Multicenter retrospective cohort study carried out in 378 egg donor recipients who performed a fresh single embryo transfer during 2021. All treatments were performed by Intracytoplasmic Sperm Injection, using fresh or frozen oocytes. The embryos were cultured in Geri® time-lapse incubators until transfer on day 5. The embryonic morphokinetic events of 378 blastocysts with known implantation and live birth were analyzed. Classical statistical analysis (binary logistic regression) and 10 machine learning algorithms were applied including Multi-Layer Perceptron, Support Vector Machines, k-Nearest Neighbor, Cart and C0.5 Classification Trees, Random Forest (RF), AdaBoost Classification Trees, Stochastic Gradient boost, Bagged CART and eXtrem Gradient Boosting. These algorithms were developed and optimized by maximizing the area under the curve.

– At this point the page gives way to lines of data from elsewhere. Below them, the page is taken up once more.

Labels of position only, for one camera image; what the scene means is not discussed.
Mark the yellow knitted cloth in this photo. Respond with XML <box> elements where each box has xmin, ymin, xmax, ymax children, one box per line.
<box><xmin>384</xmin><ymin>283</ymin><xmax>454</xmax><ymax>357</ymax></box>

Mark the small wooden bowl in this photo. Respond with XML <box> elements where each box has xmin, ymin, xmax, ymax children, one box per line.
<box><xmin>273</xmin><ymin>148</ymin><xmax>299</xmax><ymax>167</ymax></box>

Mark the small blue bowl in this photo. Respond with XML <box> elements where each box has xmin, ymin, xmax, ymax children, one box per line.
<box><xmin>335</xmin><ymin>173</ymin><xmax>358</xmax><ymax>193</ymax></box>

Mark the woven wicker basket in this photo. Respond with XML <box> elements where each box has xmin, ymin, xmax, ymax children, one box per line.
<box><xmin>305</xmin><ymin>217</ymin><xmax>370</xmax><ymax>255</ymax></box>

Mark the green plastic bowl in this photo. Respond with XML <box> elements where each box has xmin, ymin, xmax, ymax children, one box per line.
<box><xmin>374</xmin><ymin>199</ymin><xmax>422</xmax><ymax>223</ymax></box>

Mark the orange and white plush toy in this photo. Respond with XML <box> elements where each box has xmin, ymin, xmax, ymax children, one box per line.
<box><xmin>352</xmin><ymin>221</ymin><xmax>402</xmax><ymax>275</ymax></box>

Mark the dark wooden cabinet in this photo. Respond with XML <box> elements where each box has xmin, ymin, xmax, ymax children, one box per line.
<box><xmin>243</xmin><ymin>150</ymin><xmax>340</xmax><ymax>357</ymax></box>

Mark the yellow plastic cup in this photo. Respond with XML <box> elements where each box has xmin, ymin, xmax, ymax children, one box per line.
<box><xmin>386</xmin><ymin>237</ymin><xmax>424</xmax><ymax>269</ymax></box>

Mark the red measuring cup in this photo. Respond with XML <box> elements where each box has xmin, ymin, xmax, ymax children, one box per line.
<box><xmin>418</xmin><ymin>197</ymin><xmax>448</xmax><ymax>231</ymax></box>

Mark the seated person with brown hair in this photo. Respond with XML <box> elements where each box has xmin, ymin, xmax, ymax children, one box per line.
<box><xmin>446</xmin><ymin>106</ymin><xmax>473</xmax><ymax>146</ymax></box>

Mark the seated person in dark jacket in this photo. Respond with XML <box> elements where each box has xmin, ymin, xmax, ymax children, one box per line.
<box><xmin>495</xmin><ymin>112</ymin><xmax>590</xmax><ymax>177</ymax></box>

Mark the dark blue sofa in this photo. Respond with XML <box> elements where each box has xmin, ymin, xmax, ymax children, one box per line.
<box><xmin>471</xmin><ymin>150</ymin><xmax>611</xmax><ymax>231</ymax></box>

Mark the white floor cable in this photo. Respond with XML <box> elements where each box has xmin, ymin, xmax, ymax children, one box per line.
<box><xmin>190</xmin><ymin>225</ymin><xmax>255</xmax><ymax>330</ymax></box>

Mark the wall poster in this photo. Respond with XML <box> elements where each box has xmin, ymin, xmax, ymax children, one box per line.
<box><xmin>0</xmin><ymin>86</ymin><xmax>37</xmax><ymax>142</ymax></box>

The Random Forest emerged as the most predictive algorithm for implantation (area under the curve, AUC = 0.725, IC 95% [0.6232-0826]). Overall, implantation and miscarriage rates stood at 56.08% and 18.39%, respectively. Overall live birth rate was 41.26%. Significant disparities were observed regarding time to hatching out of the zona pellucida (p = 0.039). The Random Forest algorithm demonstrated good predictive capabilities for live birth (AUC = 0.689, IC 95% [0.5821-0.7921]), but the AdaBoost classification trees proved to be the most predictive model for live birth (AUC = 0.749, IC 95% [0.6522-0.8452]). Other important variables with substantial predictive weight for implantation and live birth were duration of visible pronuclei (DESAPPN-APPN), synchronization of cleavage patterns (T8-T5), duration of compaction (TM-TiCOM), duration of compaction until first sign of cavitation (TiCAV-TM) and time to early compaction (TiCOM).

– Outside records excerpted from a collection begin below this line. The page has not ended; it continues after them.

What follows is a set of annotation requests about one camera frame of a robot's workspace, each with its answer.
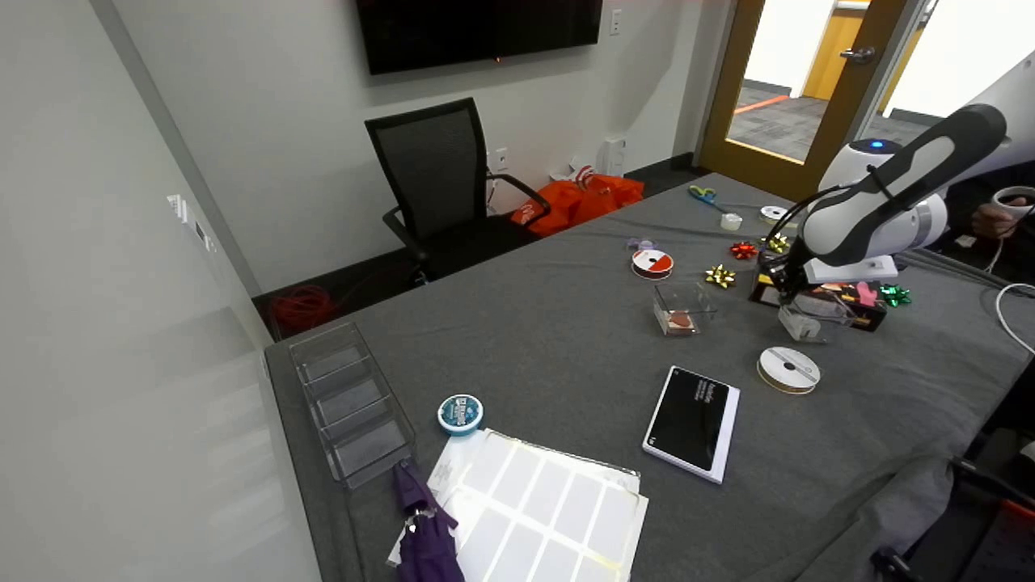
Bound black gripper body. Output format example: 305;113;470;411
773;223;827;298

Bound clear plastic tape box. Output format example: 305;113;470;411
775;293;851;350

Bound black box tray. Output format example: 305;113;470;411
749;267;888;336

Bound white VR controller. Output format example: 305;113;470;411
991;180;1035;221

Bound operator dark sleeved forearm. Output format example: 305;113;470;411
948;158;1035;254

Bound blue tape roll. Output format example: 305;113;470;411
432;390;488;439

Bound clear plastic organizer tray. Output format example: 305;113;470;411
280;326;420;493

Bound red floor object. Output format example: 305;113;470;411
264;280;343;336

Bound operator hand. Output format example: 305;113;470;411
975;201;1023;245

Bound wooden glass door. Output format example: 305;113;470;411
696;0;920;208

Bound blue green scissors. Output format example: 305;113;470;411
686;180;731;213

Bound clear box with small items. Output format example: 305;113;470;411
648;280;718;340

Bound red and white ribbon spool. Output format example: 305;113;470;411
629;243;680;280

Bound orange plastic bag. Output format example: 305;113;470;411
511;170;650;240

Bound grey tablecloth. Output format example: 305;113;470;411
263;170;1035;582

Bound black chair with red trim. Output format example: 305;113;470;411
871;357;1035;582

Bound white label sheets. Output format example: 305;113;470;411
425;426;654;582

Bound black mesh office chair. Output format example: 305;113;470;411
363;92;556;284

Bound purple cloth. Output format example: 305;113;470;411
384;458;470;582

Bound black tablet white frame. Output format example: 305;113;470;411
640;361;745;485

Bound white cable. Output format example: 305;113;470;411
993;278;1035;355

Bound black wall television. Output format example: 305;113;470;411
351;0;606;78

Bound white wall fitting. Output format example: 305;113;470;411
164;189;218;252

This study highlights Random Forest and AdaBoost as the most effective machine learning models in our Known Implantation and Live Birth Database from our egg donation program. Notably, time to blastocyst hatching out of the zona pellucida emerged as a highly reliable parameter significantly influencing our implantation machine learning predictive models. Processes involving syngamy, genomic imprinting during embryo cleavage, and embryo compaction are also influential and could be crucial for implantation and live birth outcomes.
数据科学和人工智能正在成为辅助生殖领域令人鼓舞的工具,受到时差培养箱的青睐。我们的目标是分析、比较和识别使用我们卵子捐赠计划中已知的胚胎移植植入数据库开发的最具预测性的机器学习算法,包括形态动力学和形态学变量,并识别最具预测性的胚胎参数,以提高体外受精治疗的临床结果。
对 2021 年进行新鲜单胚胎移植的 378 名卵子捐赠接受者进行了多中心回顾性队列研究。所有治疗均采用胞浆内精子注射,使用新鲜或冷冻卵子。胚胎在 Geri®时差培养箱中培养至第 5 天转移。分析了 378 个已知植入和活产的囊胚的胚胎形态动力学事件。应用经典统计学分析(二项逻辑回归)和 10 种机器学习算法,包括多层感知机、支持向量机、k-最近邻、Cart 和 C0.5 分类树、随机森林(RF)、AdaBoost 分类树、随机梯度提升、袋装 Cart 和极端梯度提升。这些算法通过最大化曲线下面积来开发和优化。
随机森林成为最具植入预测能力的算法(曲线下面积,AUC=0.725,95%置信区间[0.6232-0826])。总体而言,植入和流产率分别为 56.08%和 18.39%。总活产率为 41.26%。在透明带孵化时间方面存在显著差异(p=0.039)。随机森林算法对活产具有良好的预测能力(AUC=0.689,95%置信区间[0.5821-0.7921]),但 AdaBoost 分类树被证明是活产最具预测能力的模型(AUC=0.749,95%置信区间[0.6522-0.8452])。其他对植入和活产具有重要预测权重的重要变量包括可见原核持续时间(DESAPPN-APPN)、卵裂模式同步性(T8-T5)、致密化持续时间(TM-TiCOM)、致密化直至首次出现空化的持续时间(TiCAV-TM)和早期致密化持续时间(TiCOM)。
本研究强调了随机森林和 AdaBoost 是我们卵子捐赠计划中已知植入和活产数据库中最有效的机器学习模型。值得注意的是,透明带孵化的囊胚孵化时间是一个非常可靠的参数,对我们的植入机器学习预测模型有重要影响。涉及合子形成、胚胎卵裂过程中的基因组印迹以及胚胎致密化的过程也具有影响力,可能对植入和活产结局至关重要。